The DTTZ used in the present invention can be used alone as an active ingredient or in combination with other drugs. Other drugs include drugs for anti-chemotherapeutic damage, liver, intestine, kidney and other organ protection drugs to form a pharmaceutical composition. They include representative drugs such as glutathione, metoclopramide, sodium mercaptosulfonate, etc., and can also be combined with other effective ingredients of traditional Chinese medicine to form various dosage forms, which are used to treat or reverse the toxic effects of liver, intestine, kidney diseases and bone marrow suppression caused by various treatment methods in normal tissues of the body through different administration routes.

BRIEF DESCRIPTION OF THE DRAWINGS

FIG1 is a diagram of the neutral red detection method to investigate the selectivity of DTTZ to chemotherapy-damaged cells: A. Chemotherapy-damage caused by cisplatin; B. Chemotherapy-damage caused by doxorubicin (cells from left to right are: HIEC-6, CHO, MCF-7, A549, Hela);

Figure 2 is a diagram showing the protective effect of EdU staining on the DNA synthesis process of normal cells during DTTZ chemotherapy: A. HIEC-6; B. MCF-7 (the green area in the figure is the DNA synthesis period cells stained with EdU-488; the blue area is the cell nucleus stained with DAPI);

FIG3 shows the inhibitory effect of DTTZ and the positive control WR2721 on the clone formation of four cell types.

Figure 4 is an Annexin V-FITC apoptosis experiment to investigate the protective effect of DTTZ on cisplatin-induced normal cell apoptosis: A. HIEC-6; B. MCF-7 (lower left corner: normal cells; lower right corner: early apoptotic cells; upper right corner: late apoptotic cells; upper left corner: necrotic cells);

Figure 5 shows the protective effect of DTTZ on the hematopoietic system of mice induced by cyclophosphamide (CP): (A) average body weight (B) bone marrow DNA content (C) bone marrow nucleated cell number (D) spleen index (E) thymus index (F) spleen nodule number (G) lymphocyte single cell gel electrophoresis 0live tail moment and (H) tail DNA content (%);

Figure 6 shows that DTTZ does not affect the tumor inhibition effect of cisplatin on tumor-bearing mice: (A) average body weight (B) tumor volume (C) tumor inhibition rate (D) liver index (E) kidney index (F) colon length;

Figure 7 shows the protective effect of DTTZ on chemoradiotherapy damage: (A) Small intestinal crypt cell counts (B) HE staining results of small intestinal tissue, liver tissue and kidney tissue.

Figure 8 shows the 30-day survival rate results of DTTZ protecting mice from the toxicity of the chemotherapy drug cisplatin.

Detailed ways

The present invention will be further described below in conjunction with implementation cases:

Example 1 Neutral red assay to detect cell selectivity and optimal concentration of DTTZ hydrochloride chemotherapy protection

Five types of cells, including normal cells (HIEC-6), hamster ovary cells (CHO) and cancer cells (including human breast cancer (MCF-7), human non-small cell lung cancer (A549) and human cervical cancer (Hela), were selected to investigate the protective effect of DTTZ on normal cells induced by chemotherapeutic drugs cisplatin and doxorubicin.
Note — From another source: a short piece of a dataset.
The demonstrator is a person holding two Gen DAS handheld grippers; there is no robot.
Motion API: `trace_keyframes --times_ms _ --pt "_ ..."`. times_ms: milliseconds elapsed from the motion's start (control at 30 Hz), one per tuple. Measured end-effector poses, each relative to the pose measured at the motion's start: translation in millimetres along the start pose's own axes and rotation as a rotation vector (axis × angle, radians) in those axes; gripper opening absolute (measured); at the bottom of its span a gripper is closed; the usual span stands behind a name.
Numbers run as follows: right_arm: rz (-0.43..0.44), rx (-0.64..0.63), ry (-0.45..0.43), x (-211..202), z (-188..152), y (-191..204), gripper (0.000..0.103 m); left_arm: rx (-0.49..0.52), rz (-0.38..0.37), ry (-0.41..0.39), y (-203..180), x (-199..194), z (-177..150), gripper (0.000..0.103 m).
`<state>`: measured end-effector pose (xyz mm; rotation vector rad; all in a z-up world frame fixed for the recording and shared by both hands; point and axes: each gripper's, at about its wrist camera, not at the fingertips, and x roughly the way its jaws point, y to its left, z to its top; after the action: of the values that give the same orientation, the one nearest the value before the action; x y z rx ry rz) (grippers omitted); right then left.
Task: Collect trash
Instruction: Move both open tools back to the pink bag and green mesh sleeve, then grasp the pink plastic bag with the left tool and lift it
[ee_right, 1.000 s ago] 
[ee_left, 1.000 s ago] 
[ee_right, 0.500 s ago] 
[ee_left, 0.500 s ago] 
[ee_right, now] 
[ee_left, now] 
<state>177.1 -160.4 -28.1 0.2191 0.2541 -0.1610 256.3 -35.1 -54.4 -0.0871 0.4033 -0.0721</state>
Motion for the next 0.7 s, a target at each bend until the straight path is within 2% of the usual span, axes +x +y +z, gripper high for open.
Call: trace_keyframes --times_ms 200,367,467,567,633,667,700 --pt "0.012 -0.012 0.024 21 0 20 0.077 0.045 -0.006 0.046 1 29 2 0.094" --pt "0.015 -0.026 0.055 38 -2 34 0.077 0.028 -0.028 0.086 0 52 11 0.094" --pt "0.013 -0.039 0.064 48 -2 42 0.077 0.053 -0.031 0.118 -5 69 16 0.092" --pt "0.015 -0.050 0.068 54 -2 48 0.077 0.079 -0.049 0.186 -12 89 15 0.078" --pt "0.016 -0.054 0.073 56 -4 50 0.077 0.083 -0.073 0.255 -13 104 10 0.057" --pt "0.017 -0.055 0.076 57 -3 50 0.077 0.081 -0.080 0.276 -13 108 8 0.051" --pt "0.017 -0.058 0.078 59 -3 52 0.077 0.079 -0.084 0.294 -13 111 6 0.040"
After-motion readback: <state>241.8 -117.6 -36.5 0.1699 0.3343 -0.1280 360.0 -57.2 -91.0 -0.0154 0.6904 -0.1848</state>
All cells were cultured in a 37°C, 5% CO ₂ incubator using DMEM culture medium containing 10% fetal bovine serum. Each cell was plated at a density of 5000 cells/well in a 96-well plate. After 24 hours, the cells were incubated with DTTZ or positive control WR2721 for 15 minutes in advance, and then chemotherapeutic drugs (cisplatin or doxorubicin) were added for continued incubation. After 24 hours, each well was washed twice with PBS, and the neutrophil proliferation and cytotoxicity detection kit was used to investigate the protective effect of DTTZ chemotherapy.

The results are shown in Figure 1. At a concentration of 0.1 mM, DTTZ exhibited clear cell selectivity against the cytotoxicity caused by cisplatin and doxorubicin, protecting HIEC-6 and CHO cells, but had little protective effect against MCF-7, A549 and Hela cancer cells.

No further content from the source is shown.